Secondly, I am starting gather a much deeper appreciation for my lovely wife.  It is funny how you tend to take things for granted until they are taken away from you.  Don't get me wrong, I have always, and will always love my wife.  She is a wonderful woman and I am very fortunate to have her as my wife, partner and friend.

However, despite this love, I haven't been the greatest of husbands.  My temper has caused me to lash out against my wife in ways that was hardly fair to her.  For those incidents I am deeply sorry, and wished I could take back.  Unfortunately I can't.  The Lord is working on my temper, but I am far from being where I need to be.  But we are constantly a work in progress.  I continue to pray, and I am sure my wife is as well, that the Lord will change my nature, because only He can.  I know I sure can't.

Saturday night, my loneliness for my wife really hit me.  I miss her so much.  8 months of separation, albeit not continuous, is a long time.  I miss waking up next to her.  I miss her hair constantly tickling my nose when we sleep.  I miss her warmth.  I miss the smile she gives me.  I miss her laughing at the stupidest and silliest of things.  I miss her attempts at jokes and failing miserably.

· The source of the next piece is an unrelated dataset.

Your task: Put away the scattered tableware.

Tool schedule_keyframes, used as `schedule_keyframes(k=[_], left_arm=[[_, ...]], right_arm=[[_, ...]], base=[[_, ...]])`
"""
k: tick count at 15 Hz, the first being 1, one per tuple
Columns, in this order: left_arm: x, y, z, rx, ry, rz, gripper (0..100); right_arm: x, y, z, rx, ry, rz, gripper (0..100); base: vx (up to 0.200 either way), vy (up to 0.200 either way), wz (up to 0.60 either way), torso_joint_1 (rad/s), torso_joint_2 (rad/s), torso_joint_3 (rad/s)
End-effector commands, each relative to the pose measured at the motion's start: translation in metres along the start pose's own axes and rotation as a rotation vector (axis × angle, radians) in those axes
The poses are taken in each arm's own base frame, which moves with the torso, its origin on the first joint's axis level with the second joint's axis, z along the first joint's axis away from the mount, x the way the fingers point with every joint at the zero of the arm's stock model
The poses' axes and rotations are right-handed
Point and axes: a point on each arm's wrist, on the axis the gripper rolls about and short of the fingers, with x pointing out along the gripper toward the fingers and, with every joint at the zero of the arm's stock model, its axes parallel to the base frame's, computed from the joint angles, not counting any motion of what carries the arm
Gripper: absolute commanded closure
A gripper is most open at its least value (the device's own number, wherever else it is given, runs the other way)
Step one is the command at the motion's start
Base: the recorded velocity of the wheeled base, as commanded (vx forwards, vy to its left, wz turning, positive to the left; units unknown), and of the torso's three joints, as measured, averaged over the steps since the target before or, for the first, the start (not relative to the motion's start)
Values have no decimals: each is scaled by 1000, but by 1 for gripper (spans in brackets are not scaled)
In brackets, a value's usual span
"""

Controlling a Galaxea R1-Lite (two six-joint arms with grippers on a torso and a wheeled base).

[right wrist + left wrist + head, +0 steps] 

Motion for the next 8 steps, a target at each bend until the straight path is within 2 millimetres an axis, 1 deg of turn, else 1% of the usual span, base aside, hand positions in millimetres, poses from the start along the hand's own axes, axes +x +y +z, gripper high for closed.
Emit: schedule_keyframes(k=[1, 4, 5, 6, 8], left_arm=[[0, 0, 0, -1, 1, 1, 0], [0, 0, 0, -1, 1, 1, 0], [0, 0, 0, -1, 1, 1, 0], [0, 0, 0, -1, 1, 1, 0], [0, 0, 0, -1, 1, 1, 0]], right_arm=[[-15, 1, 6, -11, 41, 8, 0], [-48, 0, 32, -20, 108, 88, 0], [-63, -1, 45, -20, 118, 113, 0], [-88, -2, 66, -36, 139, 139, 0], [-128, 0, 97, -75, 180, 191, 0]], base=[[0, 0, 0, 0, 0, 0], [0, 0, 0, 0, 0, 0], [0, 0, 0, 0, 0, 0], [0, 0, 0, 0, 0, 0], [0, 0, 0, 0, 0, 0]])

So I pray, Lord, please give the UK Border Agency a good kick in the ass and have them grant her visa quickly.  I miss my wife and want her back at my side.  I know my kids do as well.  Amen.

4 comments:

  1. Paul, that was such a sweet testament to your love for your wife and I will pray in agreement with you that your family be back together soon!! I love and admire your honesty in regards to your short comings and I believe that God will give you the desires of your heart because you are praying for His will for your life and your family. I think that alone is a blessing and thank you for sharing your heart!! May God do a mighty work in you and your entire family!! God bless you all, and I agree, Carol is a beautiful soul, inside and out and I miss her too!!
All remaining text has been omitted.